**Directions:** Nothing in the data may be altered; the answer is a verbatim copy of it.

**Stored data:**
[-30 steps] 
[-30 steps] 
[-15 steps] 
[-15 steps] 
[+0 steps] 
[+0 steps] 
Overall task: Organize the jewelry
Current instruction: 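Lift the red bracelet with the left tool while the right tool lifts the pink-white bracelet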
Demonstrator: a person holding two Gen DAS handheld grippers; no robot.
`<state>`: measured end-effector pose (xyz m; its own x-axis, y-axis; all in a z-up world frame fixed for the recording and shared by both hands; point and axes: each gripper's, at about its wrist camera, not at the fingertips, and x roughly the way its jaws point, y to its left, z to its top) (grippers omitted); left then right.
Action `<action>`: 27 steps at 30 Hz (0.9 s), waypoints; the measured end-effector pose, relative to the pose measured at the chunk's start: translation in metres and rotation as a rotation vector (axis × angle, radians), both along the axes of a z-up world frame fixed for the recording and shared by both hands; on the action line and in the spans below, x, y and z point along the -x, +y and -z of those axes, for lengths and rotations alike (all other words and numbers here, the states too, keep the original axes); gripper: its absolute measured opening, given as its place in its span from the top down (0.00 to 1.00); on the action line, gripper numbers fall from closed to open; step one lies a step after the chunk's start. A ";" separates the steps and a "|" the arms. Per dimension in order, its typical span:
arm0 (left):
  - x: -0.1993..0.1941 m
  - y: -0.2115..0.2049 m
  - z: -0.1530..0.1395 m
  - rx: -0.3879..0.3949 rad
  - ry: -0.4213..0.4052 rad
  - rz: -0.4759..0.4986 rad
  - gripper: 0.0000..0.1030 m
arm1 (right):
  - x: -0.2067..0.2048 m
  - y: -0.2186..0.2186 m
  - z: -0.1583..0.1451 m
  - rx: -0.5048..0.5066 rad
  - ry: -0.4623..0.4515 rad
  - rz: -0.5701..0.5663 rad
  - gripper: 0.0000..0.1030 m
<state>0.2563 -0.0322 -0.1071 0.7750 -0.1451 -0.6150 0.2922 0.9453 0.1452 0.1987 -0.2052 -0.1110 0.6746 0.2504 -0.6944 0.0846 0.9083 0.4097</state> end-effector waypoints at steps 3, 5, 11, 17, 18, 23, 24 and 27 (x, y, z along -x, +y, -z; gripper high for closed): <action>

**Written answer:**
[-30 steps] 
[-30 steps] 
[-15 steps] 
[-15 steps] 
[+0 steps] 
[+0 steps] 
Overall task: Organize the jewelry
Current instruction: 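Lift the red bracelet with the left tool while the right tool lifts the pink-white bracelet
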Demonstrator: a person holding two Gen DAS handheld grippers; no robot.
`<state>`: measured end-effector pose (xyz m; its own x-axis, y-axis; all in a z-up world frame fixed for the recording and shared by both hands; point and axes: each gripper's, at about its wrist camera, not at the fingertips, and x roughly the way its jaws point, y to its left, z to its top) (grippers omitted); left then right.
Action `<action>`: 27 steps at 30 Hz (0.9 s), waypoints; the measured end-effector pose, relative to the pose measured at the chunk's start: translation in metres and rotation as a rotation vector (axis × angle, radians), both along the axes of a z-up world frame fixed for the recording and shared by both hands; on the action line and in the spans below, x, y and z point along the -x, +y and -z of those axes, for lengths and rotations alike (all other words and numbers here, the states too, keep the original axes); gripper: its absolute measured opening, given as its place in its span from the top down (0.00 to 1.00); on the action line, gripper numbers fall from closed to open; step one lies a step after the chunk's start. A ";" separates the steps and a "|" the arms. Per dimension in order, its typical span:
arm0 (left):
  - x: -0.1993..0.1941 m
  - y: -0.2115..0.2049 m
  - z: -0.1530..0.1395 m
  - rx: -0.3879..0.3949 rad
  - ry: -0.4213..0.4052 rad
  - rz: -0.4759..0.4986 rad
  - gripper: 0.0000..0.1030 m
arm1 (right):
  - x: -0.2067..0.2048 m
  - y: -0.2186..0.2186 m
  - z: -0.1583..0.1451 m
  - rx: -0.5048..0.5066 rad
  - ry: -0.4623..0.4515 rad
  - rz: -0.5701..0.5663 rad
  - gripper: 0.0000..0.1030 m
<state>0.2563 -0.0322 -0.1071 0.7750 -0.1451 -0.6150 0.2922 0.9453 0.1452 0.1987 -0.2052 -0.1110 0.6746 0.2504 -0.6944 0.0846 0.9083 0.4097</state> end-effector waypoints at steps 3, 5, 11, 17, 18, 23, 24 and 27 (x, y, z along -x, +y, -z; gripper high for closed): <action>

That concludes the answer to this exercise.